**Your assignment**
Nothing but the lines from the one containing "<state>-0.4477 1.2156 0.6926" through the one containing "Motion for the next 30", both included, should be given again, each exactly as written below.

**Working data**
==========

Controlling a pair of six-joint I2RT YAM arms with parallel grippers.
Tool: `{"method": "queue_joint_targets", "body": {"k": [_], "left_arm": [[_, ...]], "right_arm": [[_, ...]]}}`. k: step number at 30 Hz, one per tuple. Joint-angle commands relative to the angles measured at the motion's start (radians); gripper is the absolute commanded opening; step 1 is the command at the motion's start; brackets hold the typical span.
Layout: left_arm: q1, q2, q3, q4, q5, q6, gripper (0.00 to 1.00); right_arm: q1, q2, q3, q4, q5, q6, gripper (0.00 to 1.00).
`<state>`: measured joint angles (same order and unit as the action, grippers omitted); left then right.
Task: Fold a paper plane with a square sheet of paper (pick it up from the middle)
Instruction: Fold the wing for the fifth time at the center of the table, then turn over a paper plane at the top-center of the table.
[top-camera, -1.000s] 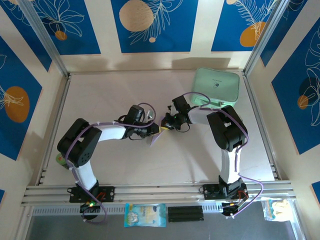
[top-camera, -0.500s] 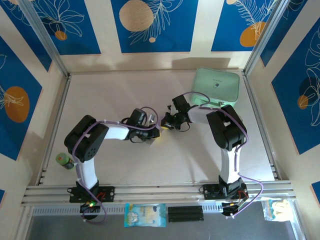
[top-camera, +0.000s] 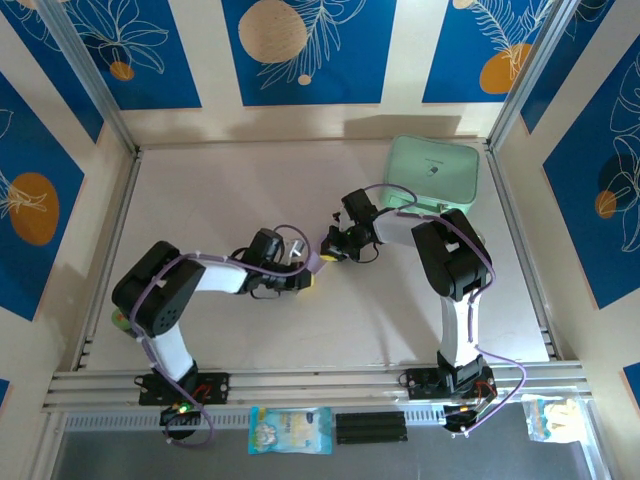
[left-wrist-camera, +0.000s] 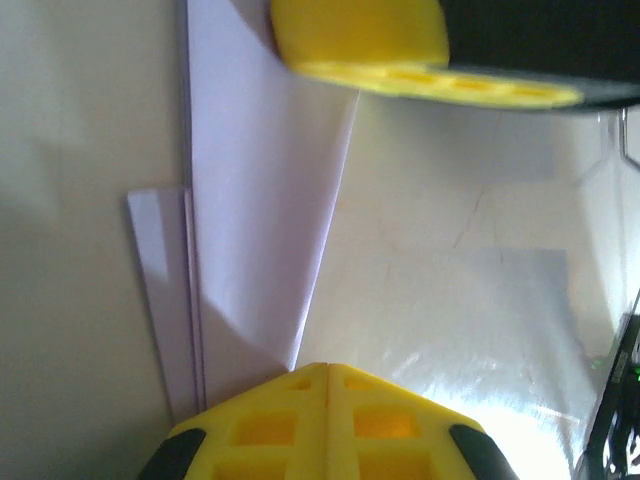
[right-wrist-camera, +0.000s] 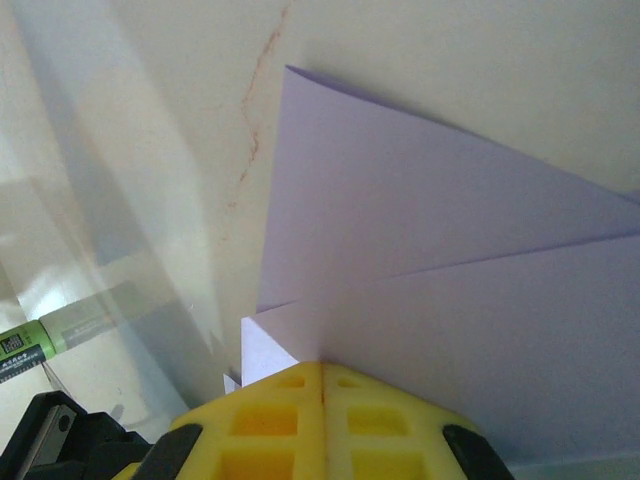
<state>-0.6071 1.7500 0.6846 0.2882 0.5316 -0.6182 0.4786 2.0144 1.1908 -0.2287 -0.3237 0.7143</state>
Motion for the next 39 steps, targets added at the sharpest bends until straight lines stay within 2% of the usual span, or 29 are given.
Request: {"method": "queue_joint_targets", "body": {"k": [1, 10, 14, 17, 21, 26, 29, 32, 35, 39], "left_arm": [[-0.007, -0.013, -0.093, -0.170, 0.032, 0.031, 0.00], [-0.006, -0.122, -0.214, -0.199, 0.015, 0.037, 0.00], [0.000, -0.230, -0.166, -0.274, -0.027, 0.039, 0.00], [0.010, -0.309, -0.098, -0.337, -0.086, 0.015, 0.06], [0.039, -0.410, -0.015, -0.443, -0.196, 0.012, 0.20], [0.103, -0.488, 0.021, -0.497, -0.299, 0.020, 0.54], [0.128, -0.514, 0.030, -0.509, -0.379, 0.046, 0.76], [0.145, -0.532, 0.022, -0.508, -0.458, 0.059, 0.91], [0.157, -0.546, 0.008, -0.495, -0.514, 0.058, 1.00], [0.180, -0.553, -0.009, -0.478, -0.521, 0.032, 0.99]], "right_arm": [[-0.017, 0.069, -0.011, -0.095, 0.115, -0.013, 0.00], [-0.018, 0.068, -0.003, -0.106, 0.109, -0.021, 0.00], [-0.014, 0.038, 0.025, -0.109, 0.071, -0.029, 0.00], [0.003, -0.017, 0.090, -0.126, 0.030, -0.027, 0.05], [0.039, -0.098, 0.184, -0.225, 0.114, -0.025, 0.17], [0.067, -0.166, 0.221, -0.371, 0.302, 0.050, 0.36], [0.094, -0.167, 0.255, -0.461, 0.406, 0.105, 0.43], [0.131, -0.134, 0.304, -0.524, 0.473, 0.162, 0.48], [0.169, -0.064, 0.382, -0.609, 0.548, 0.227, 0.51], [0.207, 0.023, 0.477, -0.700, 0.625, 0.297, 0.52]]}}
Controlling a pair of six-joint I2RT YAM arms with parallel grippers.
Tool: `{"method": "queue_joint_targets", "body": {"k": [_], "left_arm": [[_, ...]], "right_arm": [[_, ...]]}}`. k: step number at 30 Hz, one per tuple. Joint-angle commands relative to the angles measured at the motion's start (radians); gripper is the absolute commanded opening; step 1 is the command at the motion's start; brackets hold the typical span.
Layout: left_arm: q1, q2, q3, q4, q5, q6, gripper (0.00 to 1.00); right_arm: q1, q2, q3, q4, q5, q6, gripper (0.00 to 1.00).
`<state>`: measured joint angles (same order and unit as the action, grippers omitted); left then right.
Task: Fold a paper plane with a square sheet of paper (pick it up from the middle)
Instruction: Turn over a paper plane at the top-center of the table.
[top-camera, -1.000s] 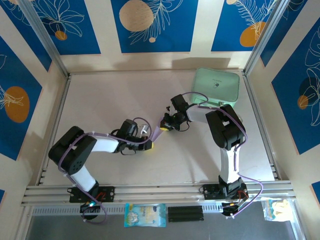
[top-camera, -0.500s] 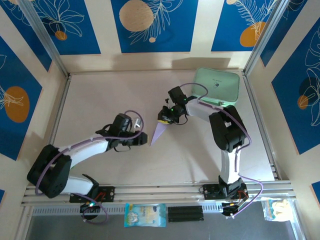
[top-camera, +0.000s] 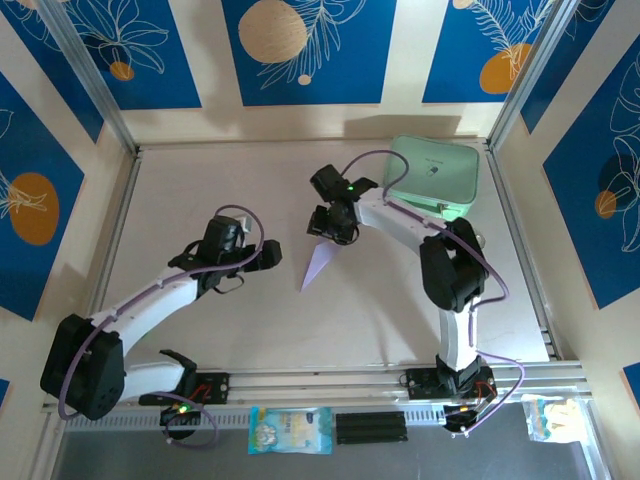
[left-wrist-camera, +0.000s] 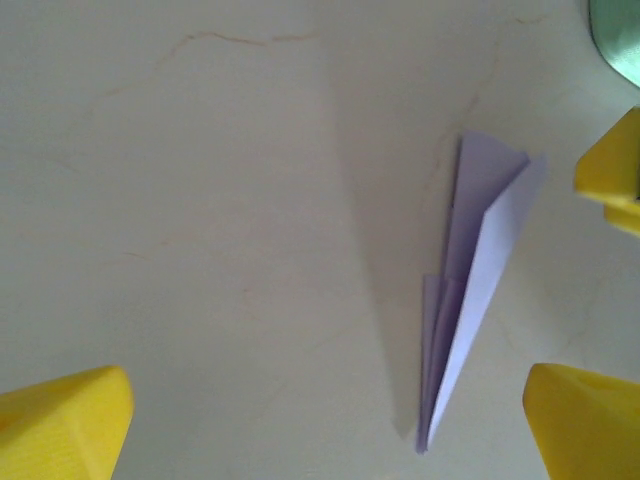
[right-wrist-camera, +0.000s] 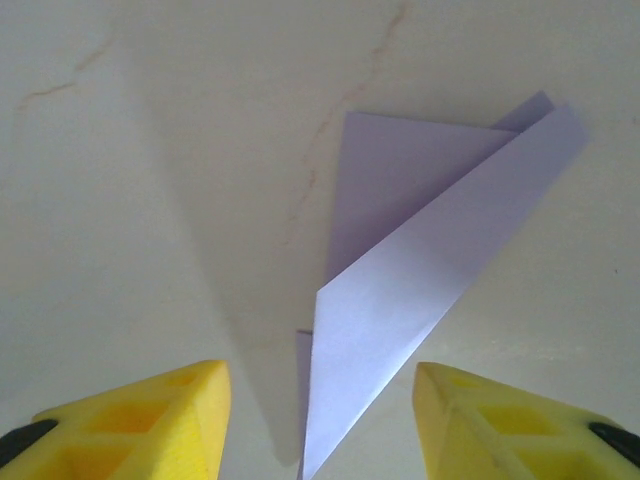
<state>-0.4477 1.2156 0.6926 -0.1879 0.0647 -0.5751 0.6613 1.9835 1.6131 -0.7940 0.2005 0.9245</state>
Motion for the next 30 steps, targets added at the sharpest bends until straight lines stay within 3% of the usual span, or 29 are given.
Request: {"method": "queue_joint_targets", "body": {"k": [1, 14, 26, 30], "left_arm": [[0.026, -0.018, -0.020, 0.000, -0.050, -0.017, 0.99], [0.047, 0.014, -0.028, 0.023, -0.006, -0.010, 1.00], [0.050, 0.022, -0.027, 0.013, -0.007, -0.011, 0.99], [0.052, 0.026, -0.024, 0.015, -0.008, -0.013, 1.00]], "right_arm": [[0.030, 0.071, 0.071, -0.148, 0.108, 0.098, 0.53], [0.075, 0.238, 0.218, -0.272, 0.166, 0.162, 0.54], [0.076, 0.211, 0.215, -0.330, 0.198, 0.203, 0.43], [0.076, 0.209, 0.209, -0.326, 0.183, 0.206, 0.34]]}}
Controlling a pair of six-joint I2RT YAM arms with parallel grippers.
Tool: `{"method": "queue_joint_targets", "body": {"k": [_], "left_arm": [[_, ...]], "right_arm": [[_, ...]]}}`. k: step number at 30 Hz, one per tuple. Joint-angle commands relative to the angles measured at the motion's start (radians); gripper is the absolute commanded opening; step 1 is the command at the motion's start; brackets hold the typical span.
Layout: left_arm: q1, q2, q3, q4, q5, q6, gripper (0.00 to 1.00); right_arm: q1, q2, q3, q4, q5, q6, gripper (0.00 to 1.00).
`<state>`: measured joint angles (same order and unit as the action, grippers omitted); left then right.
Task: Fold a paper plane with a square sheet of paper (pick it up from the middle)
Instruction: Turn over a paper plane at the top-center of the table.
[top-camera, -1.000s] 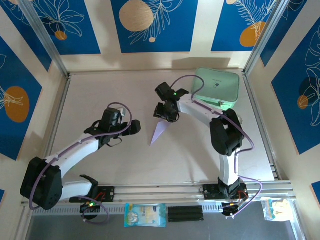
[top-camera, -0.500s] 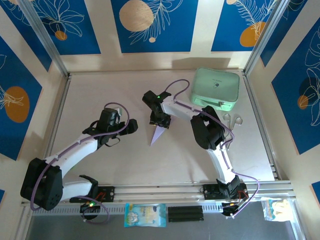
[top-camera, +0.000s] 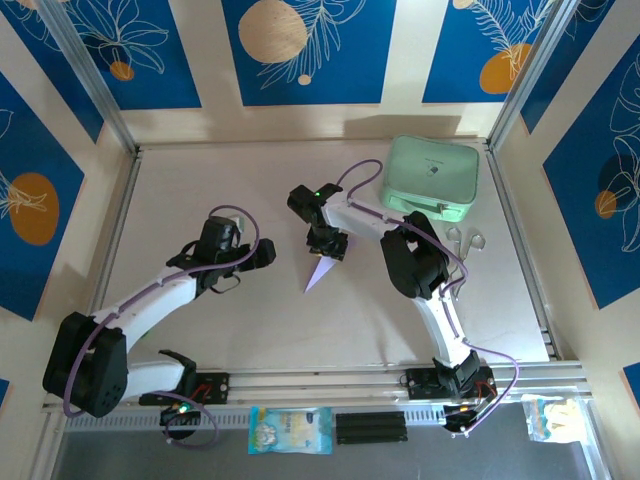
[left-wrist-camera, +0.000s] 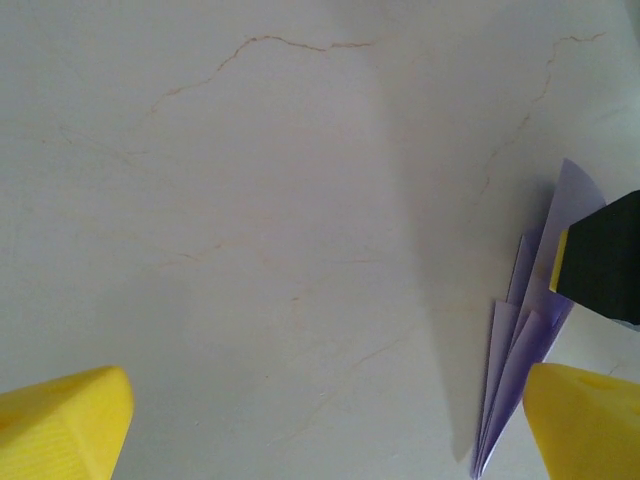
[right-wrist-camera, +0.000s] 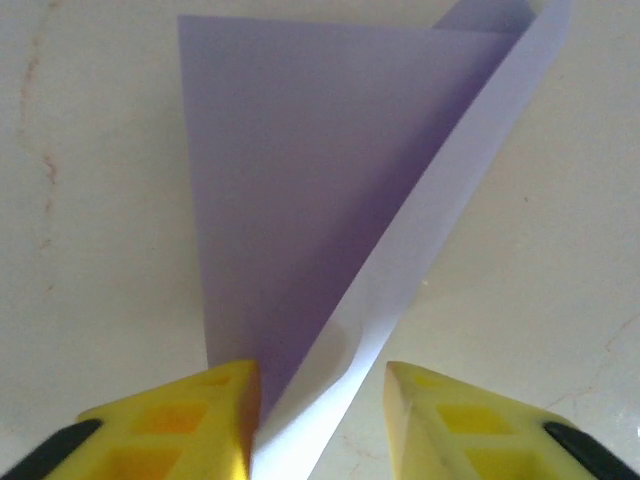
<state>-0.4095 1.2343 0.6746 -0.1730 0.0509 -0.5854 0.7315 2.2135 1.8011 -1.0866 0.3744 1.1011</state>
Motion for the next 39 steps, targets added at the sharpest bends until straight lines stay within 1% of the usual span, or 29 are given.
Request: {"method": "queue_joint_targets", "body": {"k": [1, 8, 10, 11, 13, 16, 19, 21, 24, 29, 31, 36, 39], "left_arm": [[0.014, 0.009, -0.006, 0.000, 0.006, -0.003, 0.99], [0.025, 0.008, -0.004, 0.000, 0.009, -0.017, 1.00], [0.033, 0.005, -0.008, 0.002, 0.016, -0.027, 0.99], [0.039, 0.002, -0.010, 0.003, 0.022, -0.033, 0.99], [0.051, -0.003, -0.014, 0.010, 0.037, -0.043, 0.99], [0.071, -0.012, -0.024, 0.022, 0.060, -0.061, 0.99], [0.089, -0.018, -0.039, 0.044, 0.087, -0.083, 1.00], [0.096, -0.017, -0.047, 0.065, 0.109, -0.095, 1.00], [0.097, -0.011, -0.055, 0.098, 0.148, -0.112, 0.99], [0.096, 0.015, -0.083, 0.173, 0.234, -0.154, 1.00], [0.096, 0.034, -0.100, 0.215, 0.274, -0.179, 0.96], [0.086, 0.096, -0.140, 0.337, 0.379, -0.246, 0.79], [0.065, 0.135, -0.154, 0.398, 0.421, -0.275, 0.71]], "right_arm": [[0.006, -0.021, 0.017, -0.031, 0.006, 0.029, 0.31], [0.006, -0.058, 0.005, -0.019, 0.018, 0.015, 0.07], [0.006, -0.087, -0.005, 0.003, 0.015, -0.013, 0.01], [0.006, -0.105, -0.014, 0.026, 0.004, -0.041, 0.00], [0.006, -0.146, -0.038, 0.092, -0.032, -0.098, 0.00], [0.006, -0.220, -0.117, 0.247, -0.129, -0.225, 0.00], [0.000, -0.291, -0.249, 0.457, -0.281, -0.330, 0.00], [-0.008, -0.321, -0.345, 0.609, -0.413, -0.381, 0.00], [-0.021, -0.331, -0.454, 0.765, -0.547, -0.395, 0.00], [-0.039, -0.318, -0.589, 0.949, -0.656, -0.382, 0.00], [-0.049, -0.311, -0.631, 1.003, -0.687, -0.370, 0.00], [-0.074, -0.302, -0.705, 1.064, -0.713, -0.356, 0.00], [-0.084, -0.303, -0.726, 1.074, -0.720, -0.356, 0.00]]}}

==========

**Task answer**
<state>-0.4477 1.2156 0.6926 -0.1879 0.0647 -0.5751 0.6613 1.9835 1.6131 -0.7940 0.2005 0.9245</state>
Motion for the next 30 steps, targets added at the sharpest bends until straight lines stay within 3% of the usual span, or 29 are given.

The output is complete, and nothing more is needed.